▸ Action item:
The word "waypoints" may appear in lines of the data below. Say how many lines hold it, giving only the number.
Source material Start Marker
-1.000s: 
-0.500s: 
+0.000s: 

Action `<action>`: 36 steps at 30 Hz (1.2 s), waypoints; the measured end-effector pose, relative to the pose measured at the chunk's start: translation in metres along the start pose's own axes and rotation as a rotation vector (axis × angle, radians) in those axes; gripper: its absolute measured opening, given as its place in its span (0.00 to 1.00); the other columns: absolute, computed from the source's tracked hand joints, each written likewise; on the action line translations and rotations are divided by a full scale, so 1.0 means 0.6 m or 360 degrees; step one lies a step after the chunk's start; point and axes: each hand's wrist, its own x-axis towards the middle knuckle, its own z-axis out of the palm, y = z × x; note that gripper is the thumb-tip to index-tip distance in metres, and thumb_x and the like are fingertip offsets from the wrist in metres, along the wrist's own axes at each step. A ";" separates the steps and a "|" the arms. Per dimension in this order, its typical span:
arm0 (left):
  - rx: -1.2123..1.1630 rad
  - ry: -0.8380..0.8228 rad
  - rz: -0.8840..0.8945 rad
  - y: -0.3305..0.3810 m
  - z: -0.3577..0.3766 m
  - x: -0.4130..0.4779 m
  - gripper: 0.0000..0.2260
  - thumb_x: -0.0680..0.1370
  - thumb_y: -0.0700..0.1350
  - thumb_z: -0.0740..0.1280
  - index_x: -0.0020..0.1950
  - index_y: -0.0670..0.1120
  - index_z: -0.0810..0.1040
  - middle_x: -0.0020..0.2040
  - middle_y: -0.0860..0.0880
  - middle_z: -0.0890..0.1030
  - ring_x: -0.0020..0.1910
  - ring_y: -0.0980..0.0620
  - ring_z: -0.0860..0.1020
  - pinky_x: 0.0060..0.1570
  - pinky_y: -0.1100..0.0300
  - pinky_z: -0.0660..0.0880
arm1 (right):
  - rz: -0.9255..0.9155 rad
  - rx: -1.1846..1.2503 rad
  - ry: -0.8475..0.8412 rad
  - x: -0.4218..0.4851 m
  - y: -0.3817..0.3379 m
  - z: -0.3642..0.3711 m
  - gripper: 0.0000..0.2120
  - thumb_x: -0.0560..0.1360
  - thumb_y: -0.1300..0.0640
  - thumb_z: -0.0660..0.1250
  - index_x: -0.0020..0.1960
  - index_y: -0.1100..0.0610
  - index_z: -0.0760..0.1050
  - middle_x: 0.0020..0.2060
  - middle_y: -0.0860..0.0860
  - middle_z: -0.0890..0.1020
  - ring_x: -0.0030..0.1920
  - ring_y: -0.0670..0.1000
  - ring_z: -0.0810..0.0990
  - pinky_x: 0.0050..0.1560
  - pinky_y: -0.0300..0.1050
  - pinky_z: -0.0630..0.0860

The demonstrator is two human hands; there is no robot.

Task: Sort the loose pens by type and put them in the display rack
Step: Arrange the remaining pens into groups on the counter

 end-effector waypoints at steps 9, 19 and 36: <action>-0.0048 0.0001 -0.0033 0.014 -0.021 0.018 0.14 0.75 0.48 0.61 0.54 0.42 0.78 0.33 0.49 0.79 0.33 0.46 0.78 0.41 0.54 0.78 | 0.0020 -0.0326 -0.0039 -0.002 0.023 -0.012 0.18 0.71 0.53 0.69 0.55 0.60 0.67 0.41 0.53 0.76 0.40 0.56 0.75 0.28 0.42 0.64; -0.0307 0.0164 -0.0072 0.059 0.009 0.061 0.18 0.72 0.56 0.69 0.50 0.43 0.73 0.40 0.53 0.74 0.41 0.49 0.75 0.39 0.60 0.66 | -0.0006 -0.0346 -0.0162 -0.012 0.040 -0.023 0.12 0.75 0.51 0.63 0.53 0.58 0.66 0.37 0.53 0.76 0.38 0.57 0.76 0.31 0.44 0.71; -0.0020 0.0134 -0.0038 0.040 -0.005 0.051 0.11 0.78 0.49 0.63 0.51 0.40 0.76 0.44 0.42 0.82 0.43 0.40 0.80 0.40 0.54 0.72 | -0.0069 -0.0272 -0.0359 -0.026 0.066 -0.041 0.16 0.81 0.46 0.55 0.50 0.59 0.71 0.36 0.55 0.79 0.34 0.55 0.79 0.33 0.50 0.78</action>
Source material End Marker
▸ Solution to this exercise:
2